→ Instructions for the task
Check every line below for the word "blue" and show those that hold it.

START Records for this exercise

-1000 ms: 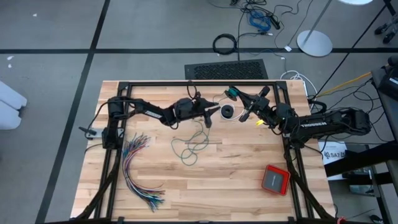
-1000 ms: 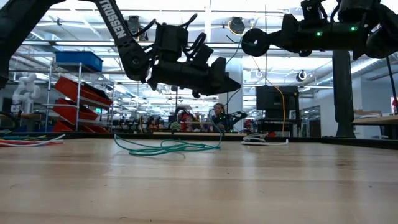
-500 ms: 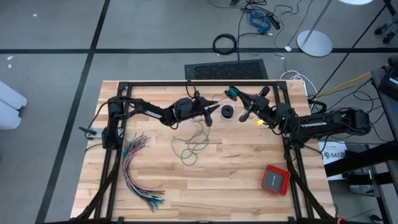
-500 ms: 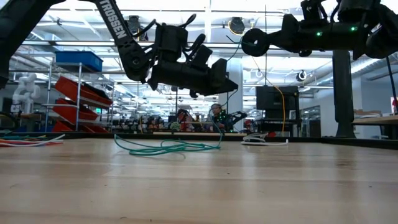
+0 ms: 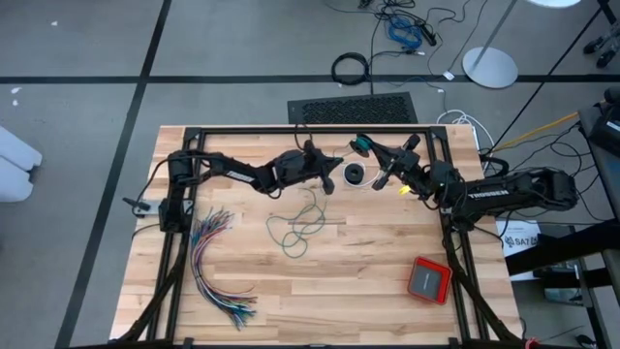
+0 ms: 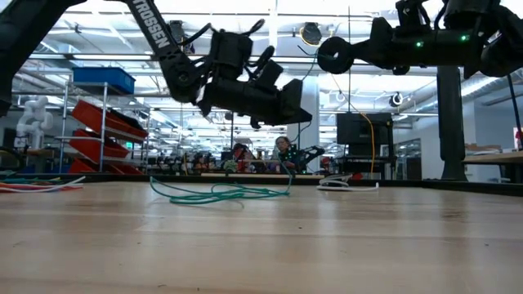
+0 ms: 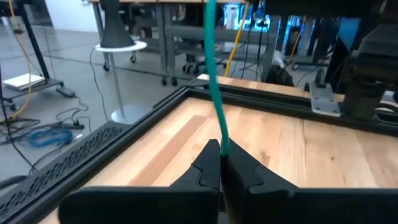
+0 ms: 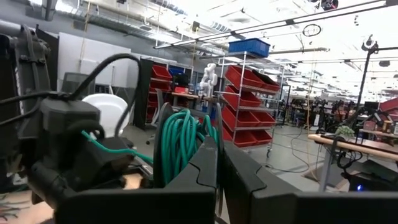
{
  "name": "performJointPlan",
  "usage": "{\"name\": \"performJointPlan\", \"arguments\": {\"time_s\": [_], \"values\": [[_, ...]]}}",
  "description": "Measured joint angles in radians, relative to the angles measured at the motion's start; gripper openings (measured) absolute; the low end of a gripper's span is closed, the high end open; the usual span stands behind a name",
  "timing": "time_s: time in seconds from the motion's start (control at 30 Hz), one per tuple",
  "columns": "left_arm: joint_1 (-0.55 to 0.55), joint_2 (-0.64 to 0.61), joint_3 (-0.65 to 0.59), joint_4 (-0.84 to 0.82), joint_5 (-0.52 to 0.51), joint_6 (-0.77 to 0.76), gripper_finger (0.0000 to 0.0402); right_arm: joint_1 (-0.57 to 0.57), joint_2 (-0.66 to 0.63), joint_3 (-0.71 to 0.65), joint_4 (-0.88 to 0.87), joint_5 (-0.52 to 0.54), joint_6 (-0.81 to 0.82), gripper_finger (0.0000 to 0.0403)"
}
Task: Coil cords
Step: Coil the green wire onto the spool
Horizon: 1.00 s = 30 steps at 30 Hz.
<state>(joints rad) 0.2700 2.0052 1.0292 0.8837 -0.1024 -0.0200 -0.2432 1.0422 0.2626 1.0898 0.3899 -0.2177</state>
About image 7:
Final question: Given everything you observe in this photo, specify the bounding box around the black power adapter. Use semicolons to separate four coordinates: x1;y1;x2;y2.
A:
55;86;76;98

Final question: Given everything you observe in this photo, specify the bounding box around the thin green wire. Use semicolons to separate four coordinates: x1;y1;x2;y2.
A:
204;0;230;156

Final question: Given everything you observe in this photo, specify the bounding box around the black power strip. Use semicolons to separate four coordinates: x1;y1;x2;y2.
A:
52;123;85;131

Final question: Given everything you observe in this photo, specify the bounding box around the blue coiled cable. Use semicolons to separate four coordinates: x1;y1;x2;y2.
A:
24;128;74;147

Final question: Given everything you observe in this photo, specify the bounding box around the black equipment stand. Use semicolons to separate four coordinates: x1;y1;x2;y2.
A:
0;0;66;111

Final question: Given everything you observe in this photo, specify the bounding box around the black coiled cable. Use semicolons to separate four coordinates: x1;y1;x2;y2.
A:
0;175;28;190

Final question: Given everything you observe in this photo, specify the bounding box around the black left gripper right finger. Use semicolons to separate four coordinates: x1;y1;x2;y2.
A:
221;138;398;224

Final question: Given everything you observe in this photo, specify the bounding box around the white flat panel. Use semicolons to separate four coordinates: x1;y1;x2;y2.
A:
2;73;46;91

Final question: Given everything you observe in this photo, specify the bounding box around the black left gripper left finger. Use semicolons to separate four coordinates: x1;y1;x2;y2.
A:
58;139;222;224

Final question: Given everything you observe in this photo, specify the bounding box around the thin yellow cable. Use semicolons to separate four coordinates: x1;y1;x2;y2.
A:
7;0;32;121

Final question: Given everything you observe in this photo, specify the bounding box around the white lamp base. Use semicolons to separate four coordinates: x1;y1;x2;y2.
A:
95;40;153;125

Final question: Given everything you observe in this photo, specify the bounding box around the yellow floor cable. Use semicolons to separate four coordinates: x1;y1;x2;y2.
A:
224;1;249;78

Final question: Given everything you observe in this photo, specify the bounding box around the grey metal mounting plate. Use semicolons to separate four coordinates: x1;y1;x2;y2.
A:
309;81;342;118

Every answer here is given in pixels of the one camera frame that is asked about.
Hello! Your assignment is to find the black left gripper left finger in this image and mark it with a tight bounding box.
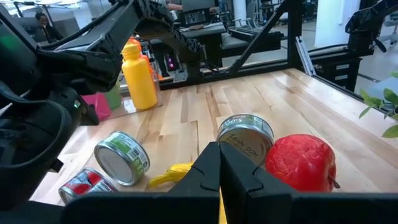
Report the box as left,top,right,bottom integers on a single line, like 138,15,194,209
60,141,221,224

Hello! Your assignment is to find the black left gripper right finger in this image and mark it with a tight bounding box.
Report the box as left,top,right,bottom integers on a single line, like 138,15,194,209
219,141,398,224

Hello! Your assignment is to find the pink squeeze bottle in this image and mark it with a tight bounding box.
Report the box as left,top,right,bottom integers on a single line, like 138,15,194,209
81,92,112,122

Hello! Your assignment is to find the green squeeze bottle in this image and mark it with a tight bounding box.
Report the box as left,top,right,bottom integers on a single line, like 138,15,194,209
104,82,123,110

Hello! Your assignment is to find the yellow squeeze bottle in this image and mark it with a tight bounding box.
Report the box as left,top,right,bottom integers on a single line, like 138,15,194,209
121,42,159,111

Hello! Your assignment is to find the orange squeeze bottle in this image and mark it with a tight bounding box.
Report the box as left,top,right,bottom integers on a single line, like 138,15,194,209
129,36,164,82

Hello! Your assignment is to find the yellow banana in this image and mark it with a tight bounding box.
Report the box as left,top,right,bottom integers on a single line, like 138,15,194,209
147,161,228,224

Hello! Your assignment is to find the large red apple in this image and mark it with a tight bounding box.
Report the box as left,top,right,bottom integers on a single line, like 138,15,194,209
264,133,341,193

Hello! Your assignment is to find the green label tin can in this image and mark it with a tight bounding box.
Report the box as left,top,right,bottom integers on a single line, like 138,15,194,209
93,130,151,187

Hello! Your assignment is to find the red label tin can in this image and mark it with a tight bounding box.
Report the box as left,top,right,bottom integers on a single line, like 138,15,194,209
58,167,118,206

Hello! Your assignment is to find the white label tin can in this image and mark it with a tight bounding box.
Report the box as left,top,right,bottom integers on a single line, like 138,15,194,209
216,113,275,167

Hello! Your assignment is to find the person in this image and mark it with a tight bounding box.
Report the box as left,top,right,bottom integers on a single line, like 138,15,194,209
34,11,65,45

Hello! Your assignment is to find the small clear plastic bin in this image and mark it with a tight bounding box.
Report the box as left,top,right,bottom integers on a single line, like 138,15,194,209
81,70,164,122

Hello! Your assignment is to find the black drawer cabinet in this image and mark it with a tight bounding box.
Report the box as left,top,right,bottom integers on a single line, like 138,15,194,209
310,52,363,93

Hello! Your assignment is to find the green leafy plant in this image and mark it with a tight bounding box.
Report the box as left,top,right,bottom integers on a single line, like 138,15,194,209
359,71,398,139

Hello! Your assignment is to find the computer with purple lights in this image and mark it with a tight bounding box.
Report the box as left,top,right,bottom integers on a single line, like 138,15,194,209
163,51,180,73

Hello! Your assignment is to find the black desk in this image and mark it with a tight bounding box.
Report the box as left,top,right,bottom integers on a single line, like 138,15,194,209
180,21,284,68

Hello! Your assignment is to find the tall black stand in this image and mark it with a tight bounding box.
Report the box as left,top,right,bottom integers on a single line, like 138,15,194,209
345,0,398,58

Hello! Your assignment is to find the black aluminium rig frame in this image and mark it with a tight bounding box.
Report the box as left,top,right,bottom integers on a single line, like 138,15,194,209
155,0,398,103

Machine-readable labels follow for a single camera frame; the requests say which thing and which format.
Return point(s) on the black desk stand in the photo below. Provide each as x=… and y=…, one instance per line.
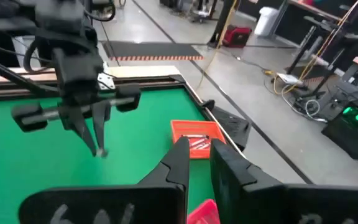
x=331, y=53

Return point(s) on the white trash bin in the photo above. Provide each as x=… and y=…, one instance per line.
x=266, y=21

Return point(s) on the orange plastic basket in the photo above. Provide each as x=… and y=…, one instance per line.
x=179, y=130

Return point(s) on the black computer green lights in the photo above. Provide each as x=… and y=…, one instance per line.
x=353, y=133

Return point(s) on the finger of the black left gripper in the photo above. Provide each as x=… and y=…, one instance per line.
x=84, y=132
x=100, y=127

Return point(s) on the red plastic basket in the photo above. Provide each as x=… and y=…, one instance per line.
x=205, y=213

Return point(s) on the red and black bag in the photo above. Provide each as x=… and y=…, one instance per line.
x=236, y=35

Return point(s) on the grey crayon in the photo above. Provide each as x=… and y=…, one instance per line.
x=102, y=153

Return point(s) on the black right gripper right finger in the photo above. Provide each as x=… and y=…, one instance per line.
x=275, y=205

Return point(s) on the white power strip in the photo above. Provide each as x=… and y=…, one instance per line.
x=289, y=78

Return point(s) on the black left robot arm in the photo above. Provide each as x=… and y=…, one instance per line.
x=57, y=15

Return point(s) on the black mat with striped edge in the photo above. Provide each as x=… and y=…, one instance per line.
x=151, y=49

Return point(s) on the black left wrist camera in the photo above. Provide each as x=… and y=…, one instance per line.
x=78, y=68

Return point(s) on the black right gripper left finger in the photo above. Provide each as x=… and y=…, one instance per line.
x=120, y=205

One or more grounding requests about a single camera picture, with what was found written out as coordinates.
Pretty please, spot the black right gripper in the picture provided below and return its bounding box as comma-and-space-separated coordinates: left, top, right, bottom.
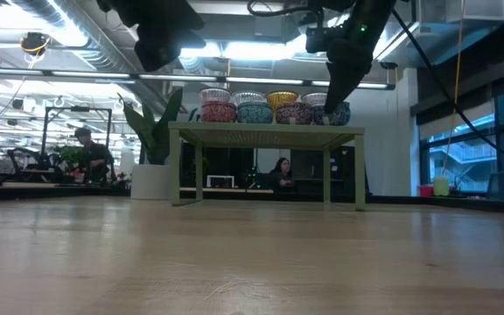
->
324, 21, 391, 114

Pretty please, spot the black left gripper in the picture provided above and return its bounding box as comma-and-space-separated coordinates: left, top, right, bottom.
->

END Records for this exercise
START Records for this exercise

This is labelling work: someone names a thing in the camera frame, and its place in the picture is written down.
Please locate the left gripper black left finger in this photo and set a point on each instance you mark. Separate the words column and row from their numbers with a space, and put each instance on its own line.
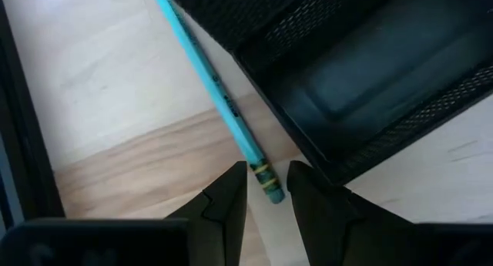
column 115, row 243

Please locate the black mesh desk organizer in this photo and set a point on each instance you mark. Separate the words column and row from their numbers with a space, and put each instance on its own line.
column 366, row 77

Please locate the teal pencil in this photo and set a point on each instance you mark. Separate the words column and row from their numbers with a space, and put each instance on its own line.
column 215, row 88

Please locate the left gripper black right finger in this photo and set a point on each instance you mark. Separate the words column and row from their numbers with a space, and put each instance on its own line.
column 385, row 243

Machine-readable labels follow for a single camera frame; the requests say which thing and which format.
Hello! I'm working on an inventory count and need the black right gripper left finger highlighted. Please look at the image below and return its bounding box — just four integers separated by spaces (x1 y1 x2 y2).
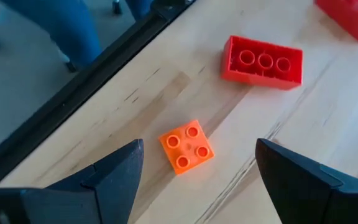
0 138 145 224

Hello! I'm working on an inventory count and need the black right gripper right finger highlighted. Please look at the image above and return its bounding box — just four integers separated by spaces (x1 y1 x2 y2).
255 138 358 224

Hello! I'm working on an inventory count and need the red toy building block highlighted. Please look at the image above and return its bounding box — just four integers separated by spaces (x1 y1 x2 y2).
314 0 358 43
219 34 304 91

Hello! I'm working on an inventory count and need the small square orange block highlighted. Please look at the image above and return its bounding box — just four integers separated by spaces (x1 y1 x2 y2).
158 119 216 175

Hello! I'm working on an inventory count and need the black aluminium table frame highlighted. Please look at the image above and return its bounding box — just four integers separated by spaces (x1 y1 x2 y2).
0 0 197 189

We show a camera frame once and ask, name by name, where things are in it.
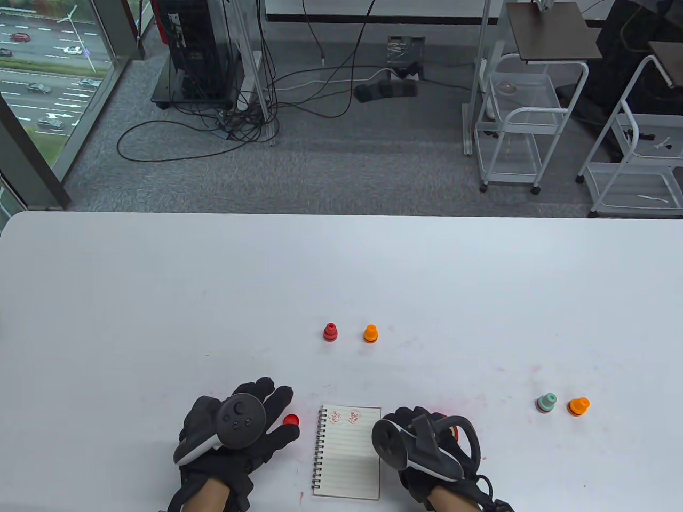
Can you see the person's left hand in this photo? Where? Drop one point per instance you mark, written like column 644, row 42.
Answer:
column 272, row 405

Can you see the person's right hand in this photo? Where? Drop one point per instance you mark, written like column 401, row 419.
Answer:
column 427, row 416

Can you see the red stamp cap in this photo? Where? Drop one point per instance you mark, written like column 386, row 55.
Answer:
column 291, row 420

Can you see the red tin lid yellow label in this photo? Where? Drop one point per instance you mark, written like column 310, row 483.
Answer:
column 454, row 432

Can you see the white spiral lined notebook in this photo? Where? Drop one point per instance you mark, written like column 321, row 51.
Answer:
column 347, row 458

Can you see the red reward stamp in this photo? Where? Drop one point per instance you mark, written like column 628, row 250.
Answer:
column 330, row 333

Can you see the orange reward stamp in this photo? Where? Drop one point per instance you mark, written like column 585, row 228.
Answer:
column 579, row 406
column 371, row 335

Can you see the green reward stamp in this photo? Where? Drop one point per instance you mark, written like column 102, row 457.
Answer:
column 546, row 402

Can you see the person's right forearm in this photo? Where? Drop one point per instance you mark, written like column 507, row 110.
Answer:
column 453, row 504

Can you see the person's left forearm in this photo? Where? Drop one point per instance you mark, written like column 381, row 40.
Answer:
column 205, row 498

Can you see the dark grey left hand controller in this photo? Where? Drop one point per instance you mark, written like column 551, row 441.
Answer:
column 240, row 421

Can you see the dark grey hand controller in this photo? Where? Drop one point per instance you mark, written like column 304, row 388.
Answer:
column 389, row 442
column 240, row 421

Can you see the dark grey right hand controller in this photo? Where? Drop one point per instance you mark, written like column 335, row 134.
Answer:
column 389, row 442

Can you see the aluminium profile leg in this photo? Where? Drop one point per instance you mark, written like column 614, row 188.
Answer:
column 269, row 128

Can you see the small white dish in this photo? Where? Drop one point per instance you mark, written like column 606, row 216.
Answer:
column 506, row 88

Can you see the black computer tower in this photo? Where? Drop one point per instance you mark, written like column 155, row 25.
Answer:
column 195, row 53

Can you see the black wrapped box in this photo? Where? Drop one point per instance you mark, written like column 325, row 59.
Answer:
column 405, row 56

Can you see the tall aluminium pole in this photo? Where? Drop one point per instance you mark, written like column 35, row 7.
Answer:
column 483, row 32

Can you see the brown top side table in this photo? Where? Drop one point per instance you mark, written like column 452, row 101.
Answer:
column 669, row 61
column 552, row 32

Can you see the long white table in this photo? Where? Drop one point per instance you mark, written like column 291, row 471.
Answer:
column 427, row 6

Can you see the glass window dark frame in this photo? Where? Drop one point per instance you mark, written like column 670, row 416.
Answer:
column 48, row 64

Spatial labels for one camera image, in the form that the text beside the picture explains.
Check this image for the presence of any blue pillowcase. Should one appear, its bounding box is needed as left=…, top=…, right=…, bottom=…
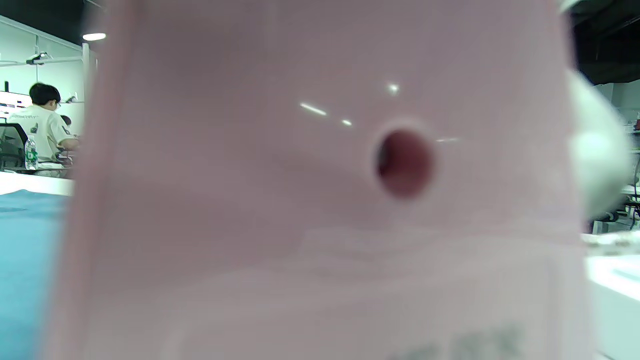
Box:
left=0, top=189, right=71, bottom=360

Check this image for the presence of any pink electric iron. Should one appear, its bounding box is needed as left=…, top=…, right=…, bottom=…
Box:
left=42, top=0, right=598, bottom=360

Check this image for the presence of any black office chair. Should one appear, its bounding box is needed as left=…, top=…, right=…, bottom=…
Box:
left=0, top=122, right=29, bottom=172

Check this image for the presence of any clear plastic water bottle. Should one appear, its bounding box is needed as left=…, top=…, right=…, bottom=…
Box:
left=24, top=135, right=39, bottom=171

END Records for this exercise
START Records for this exercise

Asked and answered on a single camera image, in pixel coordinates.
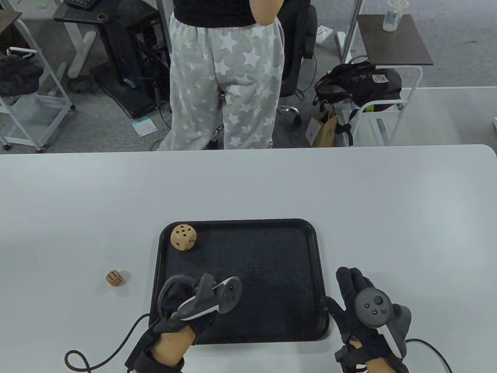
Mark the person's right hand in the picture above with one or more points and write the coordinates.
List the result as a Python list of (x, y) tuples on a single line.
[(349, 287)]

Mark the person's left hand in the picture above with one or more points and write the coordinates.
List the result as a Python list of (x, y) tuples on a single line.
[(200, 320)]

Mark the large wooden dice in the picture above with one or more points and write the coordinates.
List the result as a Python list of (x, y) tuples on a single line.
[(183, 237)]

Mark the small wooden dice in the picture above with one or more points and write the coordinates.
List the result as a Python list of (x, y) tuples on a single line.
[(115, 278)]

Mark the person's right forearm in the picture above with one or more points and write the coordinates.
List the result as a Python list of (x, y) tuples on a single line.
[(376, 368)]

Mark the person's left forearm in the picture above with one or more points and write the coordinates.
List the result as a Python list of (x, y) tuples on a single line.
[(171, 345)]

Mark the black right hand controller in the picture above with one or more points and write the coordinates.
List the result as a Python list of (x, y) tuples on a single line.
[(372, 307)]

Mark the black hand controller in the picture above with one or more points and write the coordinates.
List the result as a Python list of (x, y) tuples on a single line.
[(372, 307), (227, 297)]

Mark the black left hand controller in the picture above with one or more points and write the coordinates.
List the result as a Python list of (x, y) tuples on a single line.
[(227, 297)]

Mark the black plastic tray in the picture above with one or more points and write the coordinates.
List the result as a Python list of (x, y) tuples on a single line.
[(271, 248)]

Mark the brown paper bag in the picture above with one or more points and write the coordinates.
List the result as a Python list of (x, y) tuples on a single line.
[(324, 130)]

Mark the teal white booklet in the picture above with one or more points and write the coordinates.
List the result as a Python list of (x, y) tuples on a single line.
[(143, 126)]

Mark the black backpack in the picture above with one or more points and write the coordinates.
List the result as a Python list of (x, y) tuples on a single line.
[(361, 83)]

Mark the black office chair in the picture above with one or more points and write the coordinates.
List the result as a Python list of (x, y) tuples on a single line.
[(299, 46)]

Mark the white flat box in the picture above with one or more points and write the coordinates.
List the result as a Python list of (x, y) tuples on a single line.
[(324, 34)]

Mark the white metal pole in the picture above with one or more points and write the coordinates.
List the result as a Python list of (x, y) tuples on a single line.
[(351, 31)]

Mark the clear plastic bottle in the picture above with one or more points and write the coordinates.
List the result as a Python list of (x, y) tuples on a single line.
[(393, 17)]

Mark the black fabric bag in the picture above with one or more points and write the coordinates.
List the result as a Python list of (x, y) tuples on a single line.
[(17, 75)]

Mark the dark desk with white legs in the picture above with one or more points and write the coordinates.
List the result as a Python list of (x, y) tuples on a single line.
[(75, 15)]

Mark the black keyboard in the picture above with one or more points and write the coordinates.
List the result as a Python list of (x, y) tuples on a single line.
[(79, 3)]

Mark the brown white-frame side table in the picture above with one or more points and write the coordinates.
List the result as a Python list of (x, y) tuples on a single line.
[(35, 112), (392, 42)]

END Records for this exercise

→ Solution to the exercise
Final question: Given everything you observe in this photo, specify the bounding box around the blue coiled cable. Use semicolons to separate four coordinates: x1;y1;x2;y2.
Check this image for the presence of any blue pillowcase. Should one appear, its bounding box is needed as left=…, top=…, right=…, bottom=…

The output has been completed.